IMA accepts technically sound and scientifically rigorous research in the interdisciplinary field of imaging, including relevant algorithmic research and hardware and software development, and their applications relevant to medical research. The journal provides a platform to publish original research in structural and functional imaging.
The journal is also open to imaging studies of the human body and on animals that describe novel diagnostic imaging and analyses methods. Technical, theoretical, and clinical research in both normal and clinical populations is encouraged. Submissions describing methods, software, databases, replication studies as well as negative results are also considered.

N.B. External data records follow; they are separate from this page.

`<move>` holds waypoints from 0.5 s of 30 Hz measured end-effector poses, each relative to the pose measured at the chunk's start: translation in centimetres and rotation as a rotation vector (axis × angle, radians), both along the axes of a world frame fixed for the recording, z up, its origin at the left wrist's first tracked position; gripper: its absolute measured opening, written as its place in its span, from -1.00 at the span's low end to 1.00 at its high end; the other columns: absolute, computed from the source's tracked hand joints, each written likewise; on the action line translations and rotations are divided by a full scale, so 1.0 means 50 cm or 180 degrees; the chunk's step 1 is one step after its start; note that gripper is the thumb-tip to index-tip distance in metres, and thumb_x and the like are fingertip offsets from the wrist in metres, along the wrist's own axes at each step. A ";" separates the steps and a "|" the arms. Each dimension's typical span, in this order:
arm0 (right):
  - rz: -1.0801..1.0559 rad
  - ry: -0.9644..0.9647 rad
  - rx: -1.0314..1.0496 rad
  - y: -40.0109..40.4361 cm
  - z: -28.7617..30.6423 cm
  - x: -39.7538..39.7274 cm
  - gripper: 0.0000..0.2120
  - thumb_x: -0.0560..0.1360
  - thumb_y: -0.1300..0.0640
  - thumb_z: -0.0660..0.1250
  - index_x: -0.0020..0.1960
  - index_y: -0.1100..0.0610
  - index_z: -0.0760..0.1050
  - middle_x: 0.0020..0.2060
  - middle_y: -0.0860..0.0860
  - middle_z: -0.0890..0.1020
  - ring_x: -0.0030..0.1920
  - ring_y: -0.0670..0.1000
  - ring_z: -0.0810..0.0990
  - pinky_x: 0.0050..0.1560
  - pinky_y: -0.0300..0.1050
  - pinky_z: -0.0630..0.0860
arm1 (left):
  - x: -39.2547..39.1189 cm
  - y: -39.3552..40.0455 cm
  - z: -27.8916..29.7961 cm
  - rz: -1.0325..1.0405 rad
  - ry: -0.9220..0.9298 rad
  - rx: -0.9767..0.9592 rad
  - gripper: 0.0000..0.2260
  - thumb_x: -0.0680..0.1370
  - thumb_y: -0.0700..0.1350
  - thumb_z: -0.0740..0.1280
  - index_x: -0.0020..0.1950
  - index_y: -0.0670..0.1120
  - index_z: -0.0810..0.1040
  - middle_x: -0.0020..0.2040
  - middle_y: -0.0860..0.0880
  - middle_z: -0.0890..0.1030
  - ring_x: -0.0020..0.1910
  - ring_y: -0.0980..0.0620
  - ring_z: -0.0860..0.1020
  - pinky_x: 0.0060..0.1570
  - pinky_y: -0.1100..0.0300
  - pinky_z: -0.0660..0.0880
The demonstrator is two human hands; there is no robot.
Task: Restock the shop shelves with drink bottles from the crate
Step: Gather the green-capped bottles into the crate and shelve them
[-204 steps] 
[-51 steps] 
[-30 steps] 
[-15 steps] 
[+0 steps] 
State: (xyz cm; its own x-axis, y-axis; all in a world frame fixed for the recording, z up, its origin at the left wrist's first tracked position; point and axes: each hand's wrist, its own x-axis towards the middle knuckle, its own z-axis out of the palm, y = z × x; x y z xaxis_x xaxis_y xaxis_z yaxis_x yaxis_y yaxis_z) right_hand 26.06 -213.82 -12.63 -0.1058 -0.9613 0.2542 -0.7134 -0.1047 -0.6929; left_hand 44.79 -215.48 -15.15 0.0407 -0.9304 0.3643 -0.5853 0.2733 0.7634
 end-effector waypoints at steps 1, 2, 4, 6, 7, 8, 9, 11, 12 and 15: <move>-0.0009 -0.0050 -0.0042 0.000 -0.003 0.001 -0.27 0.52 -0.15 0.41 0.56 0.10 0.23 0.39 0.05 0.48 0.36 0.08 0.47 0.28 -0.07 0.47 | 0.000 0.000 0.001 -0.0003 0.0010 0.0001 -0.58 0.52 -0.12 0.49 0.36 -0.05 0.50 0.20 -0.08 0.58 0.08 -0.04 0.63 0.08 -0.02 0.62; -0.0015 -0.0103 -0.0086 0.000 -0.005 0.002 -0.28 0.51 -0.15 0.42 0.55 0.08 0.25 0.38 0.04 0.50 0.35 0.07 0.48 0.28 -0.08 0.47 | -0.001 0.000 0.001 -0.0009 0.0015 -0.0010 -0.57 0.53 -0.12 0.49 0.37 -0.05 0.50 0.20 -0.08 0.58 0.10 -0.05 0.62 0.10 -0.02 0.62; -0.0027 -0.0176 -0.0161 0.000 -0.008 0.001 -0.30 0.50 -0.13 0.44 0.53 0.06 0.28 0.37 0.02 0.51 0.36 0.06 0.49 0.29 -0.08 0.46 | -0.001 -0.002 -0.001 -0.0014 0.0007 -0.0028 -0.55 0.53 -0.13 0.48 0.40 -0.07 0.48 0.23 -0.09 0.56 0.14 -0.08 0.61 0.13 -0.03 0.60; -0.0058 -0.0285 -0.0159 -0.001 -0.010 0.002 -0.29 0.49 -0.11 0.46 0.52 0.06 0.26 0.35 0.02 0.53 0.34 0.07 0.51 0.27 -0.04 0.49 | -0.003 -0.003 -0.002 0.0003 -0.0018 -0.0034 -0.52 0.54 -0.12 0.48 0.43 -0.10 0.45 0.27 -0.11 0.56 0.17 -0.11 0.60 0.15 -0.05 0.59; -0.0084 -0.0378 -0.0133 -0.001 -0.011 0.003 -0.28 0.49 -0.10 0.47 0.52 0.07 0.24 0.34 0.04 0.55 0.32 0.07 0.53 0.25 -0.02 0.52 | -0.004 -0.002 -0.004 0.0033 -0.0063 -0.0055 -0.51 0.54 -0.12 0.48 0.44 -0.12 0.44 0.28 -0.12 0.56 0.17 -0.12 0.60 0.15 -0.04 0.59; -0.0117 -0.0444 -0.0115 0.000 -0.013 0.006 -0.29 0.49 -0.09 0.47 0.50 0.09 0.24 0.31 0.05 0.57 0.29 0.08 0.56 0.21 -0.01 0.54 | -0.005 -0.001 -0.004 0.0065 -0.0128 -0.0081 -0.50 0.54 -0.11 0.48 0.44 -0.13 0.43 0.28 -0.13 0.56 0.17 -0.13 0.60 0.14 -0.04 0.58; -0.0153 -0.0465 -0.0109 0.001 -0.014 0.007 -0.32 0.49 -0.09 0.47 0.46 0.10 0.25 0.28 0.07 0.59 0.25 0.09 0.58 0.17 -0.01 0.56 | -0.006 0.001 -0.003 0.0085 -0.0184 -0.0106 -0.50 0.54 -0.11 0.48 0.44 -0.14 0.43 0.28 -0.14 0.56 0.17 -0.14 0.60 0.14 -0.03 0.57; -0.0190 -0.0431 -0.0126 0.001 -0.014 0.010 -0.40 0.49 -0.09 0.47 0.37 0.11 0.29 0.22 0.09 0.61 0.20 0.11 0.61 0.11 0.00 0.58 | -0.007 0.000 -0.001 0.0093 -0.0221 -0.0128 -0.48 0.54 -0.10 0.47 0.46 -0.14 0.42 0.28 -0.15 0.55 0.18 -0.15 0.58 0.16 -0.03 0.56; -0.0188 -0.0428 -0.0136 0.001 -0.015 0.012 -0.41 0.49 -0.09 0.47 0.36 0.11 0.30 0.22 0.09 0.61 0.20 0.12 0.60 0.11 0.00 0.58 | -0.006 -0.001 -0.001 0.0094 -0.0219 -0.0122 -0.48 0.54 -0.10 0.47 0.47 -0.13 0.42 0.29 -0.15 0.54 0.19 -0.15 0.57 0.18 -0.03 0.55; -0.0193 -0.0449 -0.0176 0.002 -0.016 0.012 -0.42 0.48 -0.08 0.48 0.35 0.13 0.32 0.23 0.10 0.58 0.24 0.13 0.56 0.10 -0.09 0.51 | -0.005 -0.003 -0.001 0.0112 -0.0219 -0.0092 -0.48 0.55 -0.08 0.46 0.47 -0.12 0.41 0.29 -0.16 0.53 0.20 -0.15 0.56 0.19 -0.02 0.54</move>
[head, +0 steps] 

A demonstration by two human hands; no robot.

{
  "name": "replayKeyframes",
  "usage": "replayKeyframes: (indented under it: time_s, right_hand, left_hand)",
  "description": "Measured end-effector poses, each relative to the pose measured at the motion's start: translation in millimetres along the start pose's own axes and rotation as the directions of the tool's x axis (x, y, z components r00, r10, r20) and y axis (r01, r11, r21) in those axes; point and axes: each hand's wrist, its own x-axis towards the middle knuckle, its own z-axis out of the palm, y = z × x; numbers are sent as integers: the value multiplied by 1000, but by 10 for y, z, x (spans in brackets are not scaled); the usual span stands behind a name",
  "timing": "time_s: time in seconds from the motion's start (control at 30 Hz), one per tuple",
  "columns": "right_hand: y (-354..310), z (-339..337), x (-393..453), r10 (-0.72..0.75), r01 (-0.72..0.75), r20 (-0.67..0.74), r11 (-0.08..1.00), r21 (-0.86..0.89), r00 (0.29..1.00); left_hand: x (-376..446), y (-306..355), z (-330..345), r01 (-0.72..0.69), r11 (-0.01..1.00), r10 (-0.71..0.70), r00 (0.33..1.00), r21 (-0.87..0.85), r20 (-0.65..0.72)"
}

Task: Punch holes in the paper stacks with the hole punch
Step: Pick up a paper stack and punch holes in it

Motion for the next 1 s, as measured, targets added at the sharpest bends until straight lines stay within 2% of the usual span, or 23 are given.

The scope of the journal includes, but is not limited to, the following in the context of biomedical research:
Imaging and neuro-imaging modalities: structural MRI, functional MRI, PET, SPECT, CT, ultrasound, EEG, MEG, NIRS etc.;
Neuromodulation and brain stimulation techniques such as TMS and tDCS;
Software and hardware for imaging, especially related to human and animal health;
Image segmentation in normal and clinical populations;
Pattern analysis and classification using machine learning techniques;
Computational modeling and analysis;
Brain connectivity and connectomics;
Systems-level characterization of brain function;
Neural networks and neurorobotics;
Computer vision, based on human/animal physiology;
Brain-computer interface (BCI) technology;
Big data, databasing and data mining.